──────── Information ────────

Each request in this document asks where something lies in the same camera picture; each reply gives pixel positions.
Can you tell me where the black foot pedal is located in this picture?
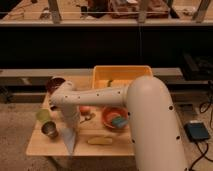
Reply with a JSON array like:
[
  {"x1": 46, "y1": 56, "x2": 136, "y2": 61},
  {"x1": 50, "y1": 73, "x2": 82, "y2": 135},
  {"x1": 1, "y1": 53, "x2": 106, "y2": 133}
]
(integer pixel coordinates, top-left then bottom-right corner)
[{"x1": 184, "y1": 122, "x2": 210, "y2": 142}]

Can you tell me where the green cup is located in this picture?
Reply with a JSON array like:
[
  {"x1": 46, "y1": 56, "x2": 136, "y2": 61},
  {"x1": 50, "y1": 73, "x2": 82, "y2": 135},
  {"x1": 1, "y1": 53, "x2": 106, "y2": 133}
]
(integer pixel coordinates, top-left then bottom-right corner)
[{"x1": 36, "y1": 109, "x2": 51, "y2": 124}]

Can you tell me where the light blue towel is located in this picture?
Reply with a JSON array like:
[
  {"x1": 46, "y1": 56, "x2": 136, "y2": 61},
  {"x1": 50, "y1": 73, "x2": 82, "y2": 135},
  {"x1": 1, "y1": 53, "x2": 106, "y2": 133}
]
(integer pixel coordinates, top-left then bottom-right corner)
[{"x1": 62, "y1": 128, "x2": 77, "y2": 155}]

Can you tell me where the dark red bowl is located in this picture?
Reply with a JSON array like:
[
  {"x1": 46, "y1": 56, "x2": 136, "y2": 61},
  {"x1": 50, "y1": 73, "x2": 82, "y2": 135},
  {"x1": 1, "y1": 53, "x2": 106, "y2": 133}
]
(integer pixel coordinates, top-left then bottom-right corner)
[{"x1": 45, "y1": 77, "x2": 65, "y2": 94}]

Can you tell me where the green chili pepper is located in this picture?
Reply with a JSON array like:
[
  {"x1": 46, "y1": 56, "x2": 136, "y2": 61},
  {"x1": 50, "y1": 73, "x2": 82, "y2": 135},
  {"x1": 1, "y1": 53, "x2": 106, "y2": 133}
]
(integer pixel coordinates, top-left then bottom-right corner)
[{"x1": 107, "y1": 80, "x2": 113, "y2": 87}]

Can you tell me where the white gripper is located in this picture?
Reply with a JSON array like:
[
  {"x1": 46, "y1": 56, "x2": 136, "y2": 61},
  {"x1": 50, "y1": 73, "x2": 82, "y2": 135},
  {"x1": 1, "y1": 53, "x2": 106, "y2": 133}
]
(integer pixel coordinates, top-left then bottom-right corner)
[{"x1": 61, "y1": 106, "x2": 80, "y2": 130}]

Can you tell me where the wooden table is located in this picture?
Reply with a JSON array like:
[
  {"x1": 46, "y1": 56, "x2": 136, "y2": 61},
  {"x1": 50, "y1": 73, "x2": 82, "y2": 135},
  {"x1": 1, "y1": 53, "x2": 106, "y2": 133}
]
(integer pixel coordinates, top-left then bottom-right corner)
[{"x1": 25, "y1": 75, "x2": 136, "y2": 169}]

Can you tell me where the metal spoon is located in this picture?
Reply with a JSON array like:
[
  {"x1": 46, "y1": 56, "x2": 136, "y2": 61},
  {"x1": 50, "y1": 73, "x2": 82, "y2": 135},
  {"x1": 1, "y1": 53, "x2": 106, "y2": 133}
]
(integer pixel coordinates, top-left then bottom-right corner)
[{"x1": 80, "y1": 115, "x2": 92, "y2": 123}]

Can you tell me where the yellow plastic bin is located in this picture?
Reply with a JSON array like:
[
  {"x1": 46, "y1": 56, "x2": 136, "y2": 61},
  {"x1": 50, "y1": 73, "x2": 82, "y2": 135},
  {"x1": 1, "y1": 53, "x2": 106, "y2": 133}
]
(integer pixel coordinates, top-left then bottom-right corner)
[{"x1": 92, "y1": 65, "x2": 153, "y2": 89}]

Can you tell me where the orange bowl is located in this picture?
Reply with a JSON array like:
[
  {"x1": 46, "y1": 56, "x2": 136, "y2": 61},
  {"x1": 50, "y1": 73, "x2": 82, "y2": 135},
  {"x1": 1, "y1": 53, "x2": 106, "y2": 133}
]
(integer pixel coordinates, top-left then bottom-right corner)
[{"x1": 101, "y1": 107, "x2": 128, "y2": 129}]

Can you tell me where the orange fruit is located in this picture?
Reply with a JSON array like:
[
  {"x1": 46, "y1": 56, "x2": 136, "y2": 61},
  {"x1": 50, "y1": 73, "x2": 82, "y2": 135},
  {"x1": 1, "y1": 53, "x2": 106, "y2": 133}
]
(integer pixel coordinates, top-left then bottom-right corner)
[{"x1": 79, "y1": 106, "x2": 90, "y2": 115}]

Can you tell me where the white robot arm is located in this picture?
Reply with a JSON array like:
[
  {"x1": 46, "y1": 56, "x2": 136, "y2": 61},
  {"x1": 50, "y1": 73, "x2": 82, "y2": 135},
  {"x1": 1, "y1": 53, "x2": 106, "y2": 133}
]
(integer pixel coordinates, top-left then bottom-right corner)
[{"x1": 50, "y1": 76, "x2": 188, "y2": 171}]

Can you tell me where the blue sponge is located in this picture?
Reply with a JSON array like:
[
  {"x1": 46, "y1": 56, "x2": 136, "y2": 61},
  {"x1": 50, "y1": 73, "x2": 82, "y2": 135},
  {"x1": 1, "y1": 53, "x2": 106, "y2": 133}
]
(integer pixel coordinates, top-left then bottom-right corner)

────────

» **Problem details**
From the data above, determine how many lines hold "bowl", and write only the number.

» **Solution to the exercise**
2